One thing that doesn’t change
whether we live in 2012 or 1991 (the year of the last coup in Mali) is the
uncertainty of whether or not we’ll be going back to site. Our emotional ties
to our host communities are strong. We alternate between scouring the news for
any sign of a tilt toward staying or leaving and giving up the guessing game
because the future is so unpredictable. The decision of whether or not we stay is
mostly in the hands of our esteemed Country Director and Peace Corps
Washington. A Peace Corps evacuation from Mali would affect everyone in a
different way. Some of us have been at site for only two and a half months,
others a year, others around eighteen months. If the decision is made from the
top to leave Mali each group of volunteers is likely to have a different set of
options. There will likely be even more choices offered to volunteers who have
just started our service. It is likely, although I cannot say for sure what
will happen, that volunteers closer to the end of their service would be
offered the opportunity to close their service earlier.
So why is this long post
dedicated to putting in context what is a mere nine day wait? Especially in a
regional capital with most of the amenities that we aren’t used to at site, and
much better communication than volunteers had a mere decade ago? For a very
simple reason – this is a very difficult and stressful situation for us
volunteers despite all of our patience, flexibility and good coping mechanisms.

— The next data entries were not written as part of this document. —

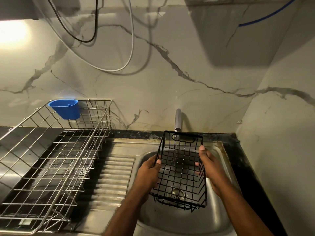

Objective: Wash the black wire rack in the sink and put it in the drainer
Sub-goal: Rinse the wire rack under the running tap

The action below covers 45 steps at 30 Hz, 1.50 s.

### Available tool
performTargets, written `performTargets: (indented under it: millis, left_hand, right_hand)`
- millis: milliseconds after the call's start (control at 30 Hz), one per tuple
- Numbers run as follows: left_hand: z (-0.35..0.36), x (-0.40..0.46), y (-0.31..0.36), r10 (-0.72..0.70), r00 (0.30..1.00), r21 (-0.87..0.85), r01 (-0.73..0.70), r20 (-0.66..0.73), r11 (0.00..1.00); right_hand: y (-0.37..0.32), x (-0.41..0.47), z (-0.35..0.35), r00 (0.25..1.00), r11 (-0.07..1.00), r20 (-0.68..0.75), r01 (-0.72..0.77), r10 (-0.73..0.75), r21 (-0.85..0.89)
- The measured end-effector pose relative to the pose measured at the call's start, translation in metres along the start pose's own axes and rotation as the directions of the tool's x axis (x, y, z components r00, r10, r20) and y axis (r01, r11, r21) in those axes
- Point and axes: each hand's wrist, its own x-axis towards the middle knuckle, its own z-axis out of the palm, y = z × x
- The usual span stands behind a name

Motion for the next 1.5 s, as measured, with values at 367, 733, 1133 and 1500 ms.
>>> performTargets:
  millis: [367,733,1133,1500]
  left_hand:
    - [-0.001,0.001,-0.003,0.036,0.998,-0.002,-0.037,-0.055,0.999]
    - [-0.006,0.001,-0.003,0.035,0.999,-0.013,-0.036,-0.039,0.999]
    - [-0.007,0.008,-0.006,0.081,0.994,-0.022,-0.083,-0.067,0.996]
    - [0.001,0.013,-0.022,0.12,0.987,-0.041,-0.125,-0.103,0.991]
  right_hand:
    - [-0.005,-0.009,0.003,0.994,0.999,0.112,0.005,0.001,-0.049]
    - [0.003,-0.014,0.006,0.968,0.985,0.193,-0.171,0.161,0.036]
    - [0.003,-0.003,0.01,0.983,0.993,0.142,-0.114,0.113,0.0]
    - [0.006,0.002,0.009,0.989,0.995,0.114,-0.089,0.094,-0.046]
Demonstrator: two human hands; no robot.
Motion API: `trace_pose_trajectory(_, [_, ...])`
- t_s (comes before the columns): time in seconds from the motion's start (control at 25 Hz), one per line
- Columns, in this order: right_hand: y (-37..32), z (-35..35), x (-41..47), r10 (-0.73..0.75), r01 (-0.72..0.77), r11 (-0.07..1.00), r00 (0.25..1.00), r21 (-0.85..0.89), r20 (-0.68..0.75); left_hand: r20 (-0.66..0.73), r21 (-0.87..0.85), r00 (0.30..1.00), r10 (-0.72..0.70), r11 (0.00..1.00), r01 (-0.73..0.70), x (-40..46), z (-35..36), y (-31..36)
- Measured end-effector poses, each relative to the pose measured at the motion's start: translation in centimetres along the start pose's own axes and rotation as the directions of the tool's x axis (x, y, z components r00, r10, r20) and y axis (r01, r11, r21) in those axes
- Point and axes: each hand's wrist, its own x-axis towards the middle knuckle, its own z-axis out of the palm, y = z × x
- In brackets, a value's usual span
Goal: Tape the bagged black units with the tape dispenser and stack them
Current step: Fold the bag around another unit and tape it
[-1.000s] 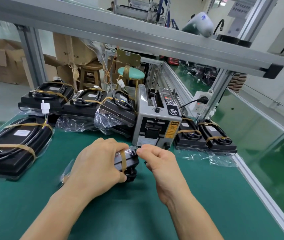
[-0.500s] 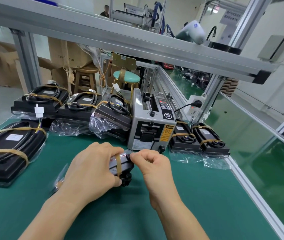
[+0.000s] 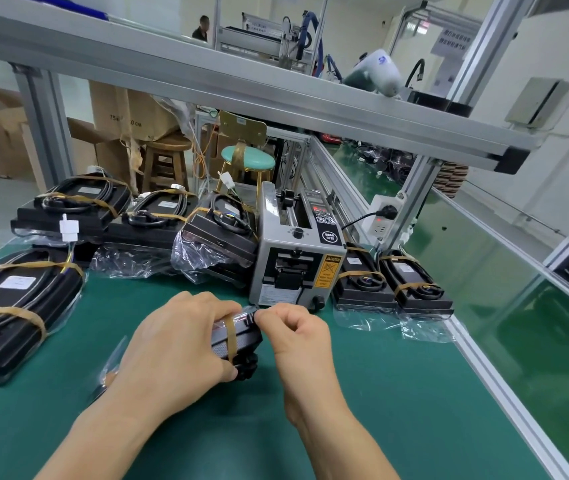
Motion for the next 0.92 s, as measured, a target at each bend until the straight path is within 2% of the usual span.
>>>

It may only have been nine days since we arrived in our regional capital, but
most of us would say it feels like we’ve been here weeks. We’re taking it in
stride, but we didn’t join the Peace Corps to sit around watching movies. We
came here to learn new languages, integrate into new communities, exchange
ideas and help train Malians to meet the needs of their communities. We’ve
built incredible emotional bonds with our host families and communities and are
dedicated to our jobs. Our daily lives at site, spent far from the upscale
neighborhood where we are currently residing, are entirely disrupted by recent
events. The life we have here in our regional capitals is not the life we have
chosen, and the life we have chosen back on our sites is hanging by a thread. That
thread now risks being cut by a military dictator.
So for the time being we’ll
continue to do what we’ve been doing for the past nine days – keeping up regularly
with the news, speculating about the future of the country, calling our homologues
and host families, and passing the time however we can. As the major Northern
capitals of Gao and Timbuktu have fallen to the rebels in the past 24 hours yet
talks between the military junta and the regional body ECOWAS in the last few
hours seem to be progressing, it’s hard to say what will happen next. The
pressure is certainly on Sanogo, and ECOWAS has offered 2,000 troops to Mali if
the military junta makes the right moves, namely handing back power. Mali
desperately needs the manpower to quell the growing disorder in the North, so we
are hoping that despite all odds the junta is able to see that the best thing
for the country is for them to hand over power to a transitional government.
As an RPCV who was stationed in Bamako from 2003-2005, I have been thinking of all of you current volunteers often throughout the past week. It's so hard to watch what is happening to our beloved Mali and must be even harder to be in the holding pattern, away from site, homologues, and jatigis. Ala k'an kisi. Our thoughts are with you.
ReplyDeleteSean, I really enjoyed reading this. Glad to hear you're safe and passing the time as best you can. Thinking about you! ~Antonia
ReplyDeleteSean, our thoughts continue to be with you during this tough time. I can't really imagine what it's like though your beautifully written post helps a lot. May things go as well as possible under the circumstances. I care deeply.